According to the results of the work, the coaptation of the transected sciatic nerve in 3 ways was equally sufficient for the formation of regenerative neuroma and regeneration of nerve fibers in the distal stump of the nerve. At day 60, focal PEG and FG remained, FG underwent greater elimination than PEG, and caused less connective tissue growth at the suture site. Importantly, the fascicular structure of the nerve and endoneural tubes in the distal stump of the nerve remained preserved, and no difference in the morphology of the distal nerve between the comparison groups was found. Preservation of endoneural tubes is important for nerve regeneration because regenerating nerve fibers have adhesion to collagen and endoneural fibroblasts, as well as to other extracellular matrix proteins. The absence of damaging effect on the nerve from PEG and FG, sufficient nerve fixation, and the acceleration of nerve fibers regeneration at day 60 after microsurgical nerve repair is an advantage over multiple nerve sutures.

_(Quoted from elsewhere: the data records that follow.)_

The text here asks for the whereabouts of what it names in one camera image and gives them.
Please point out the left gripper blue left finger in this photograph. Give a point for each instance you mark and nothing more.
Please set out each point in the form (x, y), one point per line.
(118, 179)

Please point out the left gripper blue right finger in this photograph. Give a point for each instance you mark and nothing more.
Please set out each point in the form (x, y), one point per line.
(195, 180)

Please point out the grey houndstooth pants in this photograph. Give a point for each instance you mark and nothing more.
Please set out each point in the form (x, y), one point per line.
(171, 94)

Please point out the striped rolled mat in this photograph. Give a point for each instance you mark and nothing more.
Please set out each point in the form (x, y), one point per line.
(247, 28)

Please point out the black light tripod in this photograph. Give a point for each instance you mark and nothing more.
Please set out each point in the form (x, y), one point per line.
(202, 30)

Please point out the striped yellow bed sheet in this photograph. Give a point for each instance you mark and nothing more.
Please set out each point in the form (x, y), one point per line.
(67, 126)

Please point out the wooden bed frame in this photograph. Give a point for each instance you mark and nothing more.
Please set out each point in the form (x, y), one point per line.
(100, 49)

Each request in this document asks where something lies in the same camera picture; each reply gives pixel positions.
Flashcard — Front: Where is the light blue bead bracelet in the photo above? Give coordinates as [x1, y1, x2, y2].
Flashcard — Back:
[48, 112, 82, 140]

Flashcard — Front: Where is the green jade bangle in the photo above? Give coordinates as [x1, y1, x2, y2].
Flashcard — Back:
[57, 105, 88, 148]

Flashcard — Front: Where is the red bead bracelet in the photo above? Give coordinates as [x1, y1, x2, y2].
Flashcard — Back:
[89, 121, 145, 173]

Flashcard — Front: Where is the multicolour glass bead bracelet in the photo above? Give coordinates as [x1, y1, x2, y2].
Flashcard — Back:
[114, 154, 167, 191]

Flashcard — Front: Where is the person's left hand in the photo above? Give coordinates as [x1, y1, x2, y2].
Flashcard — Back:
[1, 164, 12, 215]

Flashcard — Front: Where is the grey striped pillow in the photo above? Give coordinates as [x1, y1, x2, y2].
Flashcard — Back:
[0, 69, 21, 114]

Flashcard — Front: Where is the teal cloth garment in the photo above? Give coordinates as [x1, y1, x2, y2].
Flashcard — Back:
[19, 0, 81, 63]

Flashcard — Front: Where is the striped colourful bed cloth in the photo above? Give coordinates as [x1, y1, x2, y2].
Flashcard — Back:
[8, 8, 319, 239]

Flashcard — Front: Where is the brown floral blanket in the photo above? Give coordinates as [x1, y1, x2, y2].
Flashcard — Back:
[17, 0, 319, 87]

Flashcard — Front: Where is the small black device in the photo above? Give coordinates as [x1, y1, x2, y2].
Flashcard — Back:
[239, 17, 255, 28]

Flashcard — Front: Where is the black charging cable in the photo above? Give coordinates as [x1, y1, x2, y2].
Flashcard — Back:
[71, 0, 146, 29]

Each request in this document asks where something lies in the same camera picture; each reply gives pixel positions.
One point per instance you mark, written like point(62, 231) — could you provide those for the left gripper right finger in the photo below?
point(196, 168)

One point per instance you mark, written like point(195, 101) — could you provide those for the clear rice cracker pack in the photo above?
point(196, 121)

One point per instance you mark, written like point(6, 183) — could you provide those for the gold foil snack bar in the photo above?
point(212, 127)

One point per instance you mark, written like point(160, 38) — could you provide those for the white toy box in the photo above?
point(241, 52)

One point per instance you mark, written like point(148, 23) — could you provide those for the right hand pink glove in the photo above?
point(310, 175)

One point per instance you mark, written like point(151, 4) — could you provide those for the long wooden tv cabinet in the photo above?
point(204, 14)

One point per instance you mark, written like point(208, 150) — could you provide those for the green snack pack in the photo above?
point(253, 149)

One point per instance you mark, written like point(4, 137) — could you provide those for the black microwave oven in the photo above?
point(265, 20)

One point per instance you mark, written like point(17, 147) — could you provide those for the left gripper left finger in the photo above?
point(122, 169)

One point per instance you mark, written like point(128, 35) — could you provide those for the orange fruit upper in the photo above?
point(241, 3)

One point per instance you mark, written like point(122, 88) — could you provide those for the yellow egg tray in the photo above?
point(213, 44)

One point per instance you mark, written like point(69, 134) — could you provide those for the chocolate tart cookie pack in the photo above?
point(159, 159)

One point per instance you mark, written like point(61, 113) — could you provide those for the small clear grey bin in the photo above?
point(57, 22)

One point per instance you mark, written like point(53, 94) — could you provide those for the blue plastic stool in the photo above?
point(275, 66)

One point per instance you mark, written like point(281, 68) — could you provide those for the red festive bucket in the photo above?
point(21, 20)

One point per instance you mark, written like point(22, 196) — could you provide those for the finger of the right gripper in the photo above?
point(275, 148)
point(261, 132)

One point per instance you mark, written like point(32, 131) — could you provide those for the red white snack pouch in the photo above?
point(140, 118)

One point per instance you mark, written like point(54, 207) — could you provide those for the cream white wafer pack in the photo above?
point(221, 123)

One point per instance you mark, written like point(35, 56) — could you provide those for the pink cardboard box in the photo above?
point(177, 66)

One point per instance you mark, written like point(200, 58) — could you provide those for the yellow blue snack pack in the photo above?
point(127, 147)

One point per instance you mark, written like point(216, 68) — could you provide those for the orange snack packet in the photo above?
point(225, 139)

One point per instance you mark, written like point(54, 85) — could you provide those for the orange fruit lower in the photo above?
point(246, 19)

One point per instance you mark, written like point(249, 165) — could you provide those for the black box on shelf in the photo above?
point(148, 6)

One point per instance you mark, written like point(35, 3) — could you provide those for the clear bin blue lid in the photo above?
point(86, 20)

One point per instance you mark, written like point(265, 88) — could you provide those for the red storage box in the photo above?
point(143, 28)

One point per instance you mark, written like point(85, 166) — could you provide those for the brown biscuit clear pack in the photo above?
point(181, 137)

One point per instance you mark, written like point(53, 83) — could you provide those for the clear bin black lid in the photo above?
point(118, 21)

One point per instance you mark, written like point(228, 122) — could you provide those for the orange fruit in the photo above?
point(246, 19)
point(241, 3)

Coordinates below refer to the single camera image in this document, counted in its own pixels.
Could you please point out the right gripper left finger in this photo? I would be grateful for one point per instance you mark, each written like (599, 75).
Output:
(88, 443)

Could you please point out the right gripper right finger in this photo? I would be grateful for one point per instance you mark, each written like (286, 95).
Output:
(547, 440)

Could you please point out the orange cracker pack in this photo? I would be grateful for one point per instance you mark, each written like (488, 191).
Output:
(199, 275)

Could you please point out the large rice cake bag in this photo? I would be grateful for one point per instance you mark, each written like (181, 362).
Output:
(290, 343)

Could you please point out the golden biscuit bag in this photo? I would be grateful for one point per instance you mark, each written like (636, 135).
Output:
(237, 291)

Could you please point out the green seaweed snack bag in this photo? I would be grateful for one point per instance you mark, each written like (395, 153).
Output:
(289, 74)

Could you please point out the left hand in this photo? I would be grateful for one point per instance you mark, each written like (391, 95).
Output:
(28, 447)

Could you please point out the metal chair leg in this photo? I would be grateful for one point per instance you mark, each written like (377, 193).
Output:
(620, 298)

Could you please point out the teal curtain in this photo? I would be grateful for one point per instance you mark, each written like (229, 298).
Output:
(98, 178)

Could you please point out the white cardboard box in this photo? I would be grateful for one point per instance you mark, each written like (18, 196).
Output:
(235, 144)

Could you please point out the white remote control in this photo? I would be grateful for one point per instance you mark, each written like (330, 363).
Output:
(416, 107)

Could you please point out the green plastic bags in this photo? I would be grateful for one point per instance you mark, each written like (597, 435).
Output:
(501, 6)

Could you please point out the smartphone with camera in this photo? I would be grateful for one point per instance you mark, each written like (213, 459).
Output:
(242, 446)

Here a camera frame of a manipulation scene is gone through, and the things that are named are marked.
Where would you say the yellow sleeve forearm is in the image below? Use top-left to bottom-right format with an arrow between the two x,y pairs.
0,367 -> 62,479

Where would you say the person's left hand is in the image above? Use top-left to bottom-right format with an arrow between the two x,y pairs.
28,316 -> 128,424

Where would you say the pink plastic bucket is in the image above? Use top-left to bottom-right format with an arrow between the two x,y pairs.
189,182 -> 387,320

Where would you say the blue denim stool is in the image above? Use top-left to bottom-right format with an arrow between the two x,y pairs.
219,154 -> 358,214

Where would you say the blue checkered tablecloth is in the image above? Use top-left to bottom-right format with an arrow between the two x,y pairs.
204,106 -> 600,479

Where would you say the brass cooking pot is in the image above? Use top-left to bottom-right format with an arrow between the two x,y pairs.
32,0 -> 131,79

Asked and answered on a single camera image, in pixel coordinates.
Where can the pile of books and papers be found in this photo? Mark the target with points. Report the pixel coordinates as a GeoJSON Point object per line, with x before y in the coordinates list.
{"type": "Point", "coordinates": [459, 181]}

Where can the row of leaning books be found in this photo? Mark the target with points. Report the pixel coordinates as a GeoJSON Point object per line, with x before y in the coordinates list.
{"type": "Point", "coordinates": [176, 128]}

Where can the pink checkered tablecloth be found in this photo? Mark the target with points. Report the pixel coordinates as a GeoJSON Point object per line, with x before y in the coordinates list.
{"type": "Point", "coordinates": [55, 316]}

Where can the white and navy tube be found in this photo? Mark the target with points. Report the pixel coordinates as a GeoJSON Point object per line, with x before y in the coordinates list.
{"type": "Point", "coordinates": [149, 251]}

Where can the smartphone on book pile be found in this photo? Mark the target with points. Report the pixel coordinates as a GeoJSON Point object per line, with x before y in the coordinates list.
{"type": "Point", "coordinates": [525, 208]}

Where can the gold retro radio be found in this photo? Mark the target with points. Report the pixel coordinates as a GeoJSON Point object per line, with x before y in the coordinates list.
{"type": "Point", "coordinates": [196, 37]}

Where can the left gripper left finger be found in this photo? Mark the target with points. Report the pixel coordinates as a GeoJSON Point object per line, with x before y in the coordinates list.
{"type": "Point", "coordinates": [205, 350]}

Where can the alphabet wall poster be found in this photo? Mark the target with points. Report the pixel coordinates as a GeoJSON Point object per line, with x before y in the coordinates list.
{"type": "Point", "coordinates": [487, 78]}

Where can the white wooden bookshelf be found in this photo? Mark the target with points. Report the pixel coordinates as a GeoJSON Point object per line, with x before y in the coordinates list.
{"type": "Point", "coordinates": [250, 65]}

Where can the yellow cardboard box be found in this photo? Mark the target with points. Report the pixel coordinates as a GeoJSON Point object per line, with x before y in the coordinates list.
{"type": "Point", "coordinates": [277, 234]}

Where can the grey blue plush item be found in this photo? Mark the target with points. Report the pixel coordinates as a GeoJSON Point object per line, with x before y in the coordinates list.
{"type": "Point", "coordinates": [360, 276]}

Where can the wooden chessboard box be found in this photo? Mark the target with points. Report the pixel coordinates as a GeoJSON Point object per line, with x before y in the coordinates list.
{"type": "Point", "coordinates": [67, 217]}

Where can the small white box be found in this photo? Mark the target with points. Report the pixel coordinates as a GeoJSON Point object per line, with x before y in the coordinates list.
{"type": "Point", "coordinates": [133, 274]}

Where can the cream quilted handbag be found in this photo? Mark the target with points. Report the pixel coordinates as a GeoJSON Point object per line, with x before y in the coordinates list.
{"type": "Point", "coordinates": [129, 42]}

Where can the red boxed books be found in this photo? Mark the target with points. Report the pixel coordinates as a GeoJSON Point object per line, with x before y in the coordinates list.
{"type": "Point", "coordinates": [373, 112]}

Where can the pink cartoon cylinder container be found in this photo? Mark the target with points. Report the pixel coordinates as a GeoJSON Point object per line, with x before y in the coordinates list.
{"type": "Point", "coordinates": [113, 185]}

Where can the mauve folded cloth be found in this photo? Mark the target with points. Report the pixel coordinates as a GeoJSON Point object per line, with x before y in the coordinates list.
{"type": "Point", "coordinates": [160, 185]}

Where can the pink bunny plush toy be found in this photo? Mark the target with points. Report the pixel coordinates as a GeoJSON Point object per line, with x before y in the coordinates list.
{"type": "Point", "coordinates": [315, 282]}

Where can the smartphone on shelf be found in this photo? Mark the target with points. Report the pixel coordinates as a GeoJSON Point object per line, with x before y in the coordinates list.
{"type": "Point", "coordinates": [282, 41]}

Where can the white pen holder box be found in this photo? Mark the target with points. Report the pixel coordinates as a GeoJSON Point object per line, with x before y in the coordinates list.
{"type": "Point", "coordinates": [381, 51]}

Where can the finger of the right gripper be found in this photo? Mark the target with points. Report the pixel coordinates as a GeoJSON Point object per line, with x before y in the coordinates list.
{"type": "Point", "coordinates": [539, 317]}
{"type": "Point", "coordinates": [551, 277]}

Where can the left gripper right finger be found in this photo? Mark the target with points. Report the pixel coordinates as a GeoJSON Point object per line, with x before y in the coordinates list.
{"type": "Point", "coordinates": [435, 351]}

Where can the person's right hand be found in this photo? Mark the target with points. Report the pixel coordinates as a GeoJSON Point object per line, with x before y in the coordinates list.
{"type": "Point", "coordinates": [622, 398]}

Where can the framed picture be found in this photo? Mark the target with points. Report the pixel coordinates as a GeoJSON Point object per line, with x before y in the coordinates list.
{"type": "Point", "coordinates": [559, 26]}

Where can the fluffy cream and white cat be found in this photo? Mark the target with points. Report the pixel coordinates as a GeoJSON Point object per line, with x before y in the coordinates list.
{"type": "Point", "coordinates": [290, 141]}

Isaacs et al. also found no difference in nerve diameter, epineural changes, and perineural scarring between DuraSeal and fibrin, and in subsequent studies found no difference in the strength of the restored nerve after DuraSeal, Tisseel, and autologous fibrin. Sexton et al. in a model of a nerve graft found an increase in the number of nerve fibers by 15 % in the graft and distal nerve after the application of PEG. Lin et al. (2010) found no difference in nerve regeneration and electrophysiological values after suture and PEG (DuraSeal), instead the latter gave better results compared to fibrin glue. But due to sutures and PEG, the thickness of the nerve has increased, which is absent or at a lesser extent develops after the application of fibrin glue. PEG had a higher adhesive capacity compared to FG, so in the latter occurred a diastase (gap). After PEG, myelinated fibers of a larger diameter were regenerating, as described in later articles (Lin et al., 2019) and noted in our study. Moreover, there is evidence that acceleration of peripheral nerve regeneration after PEG administration prevents gastrocnemius muscle atrophy (Lin et al., 2019).
In conclusion, adhesive sealants based on PEG and fibrin can be an alternative to sutures in restoring peripheral nerves, it reduces coaptation time and trauma, creates an environment of glue around the injured nerve.